• _Task to carry out_
Provide only the number of lines in the listing that contain the string "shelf".

• _Data under study_
:::::

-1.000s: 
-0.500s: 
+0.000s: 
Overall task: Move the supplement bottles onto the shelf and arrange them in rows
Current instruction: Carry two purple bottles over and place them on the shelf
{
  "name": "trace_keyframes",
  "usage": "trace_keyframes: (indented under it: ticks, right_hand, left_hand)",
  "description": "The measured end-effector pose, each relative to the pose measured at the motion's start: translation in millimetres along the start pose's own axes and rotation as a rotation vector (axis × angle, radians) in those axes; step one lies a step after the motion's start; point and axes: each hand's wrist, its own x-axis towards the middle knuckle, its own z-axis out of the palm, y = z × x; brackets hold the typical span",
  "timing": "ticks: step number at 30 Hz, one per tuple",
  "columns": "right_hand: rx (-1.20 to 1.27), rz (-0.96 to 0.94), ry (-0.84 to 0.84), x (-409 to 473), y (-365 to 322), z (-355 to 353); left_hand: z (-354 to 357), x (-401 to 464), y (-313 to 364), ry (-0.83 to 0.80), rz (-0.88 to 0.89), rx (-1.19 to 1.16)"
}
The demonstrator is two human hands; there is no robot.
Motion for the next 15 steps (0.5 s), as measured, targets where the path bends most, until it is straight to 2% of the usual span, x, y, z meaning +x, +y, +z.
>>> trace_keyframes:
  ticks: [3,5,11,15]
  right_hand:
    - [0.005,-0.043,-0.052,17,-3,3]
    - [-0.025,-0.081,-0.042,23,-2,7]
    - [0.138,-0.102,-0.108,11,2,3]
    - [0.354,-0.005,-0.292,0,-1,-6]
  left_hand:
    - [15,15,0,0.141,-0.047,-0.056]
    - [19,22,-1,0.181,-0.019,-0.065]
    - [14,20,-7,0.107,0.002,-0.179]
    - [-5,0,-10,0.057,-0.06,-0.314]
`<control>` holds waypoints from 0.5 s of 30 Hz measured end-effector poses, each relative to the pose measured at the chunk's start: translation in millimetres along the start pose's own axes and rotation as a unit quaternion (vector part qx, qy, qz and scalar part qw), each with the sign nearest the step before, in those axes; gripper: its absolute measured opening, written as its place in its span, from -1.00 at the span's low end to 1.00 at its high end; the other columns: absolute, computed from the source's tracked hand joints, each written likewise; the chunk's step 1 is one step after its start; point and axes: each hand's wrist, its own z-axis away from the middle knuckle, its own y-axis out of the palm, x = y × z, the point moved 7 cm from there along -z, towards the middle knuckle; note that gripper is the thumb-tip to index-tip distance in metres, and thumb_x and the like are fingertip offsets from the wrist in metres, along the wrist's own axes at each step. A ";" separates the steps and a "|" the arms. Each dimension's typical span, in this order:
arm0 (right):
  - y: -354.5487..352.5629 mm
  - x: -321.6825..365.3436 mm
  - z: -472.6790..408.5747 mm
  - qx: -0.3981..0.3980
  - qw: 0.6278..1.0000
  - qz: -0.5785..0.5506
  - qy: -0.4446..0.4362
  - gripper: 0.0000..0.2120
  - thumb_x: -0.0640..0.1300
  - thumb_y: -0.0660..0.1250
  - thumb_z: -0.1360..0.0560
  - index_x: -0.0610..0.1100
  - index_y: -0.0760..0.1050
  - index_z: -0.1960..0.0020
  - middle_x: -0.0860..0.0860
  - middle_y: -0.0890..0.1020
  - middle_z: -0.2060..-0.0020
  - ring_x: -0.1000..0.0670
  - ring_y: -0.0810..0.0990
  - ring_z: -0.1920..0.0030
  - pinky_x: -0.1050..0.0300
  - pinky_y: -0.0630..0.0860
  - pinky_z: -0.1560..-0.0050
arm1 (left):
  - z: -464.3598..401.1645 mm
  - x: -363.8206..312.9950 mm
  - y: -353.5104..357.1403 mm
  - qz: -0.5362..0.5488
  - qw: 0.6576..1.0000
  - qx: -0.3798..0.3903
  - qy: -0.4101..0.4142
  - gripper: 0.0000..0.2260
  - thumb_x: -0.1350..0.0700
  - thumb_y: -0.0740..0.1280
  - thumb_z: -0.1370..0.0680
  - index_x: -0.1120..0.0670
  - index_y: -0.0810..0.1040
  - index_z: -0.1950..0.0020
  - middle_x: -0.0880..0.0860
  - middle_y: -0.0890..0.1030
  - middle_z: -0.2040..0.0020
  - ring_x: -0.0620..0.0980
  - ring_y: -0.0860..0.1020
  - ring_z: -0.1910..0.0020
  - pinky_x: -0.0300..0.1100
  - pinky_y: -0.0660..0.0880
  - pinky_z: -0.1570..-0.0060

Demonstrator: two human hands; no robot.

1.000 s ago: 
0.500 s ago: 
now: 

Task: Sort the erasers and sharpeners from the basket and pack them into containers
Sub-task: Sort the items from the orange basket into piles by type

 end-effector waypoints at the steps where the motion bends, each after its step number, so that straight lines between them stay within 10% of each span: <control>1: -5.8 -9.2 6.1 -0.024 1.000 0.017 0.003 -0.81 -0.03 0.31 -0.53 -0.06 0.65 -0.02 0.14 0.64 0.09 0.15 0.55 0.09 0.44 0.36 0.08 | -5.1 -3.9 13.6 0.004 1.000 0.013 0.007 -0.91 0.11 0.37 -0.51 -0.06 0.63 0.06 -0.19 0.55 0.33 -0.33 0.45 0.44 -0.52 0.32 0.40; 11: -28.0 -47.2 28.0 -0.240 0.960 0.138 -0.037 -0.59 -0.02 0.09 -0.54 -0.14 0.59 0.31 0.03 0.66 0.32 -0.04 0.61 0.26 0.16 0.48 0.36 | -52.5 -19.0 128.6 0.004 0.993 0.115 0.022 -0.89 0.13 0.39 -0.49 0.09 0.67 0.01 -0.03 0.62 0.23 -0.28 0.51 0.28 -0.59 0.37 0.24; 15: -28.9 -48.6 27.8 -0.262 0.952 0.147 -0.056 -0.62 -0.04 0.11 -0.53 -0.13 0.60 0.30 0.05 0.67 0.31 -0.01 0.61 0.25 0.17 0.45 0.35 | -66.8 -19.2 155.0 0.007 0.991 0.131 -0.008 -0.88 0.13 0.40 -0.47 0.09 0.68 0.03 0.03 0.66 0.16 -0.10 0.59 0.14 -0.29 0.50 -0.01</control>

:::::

• _Answer below_
2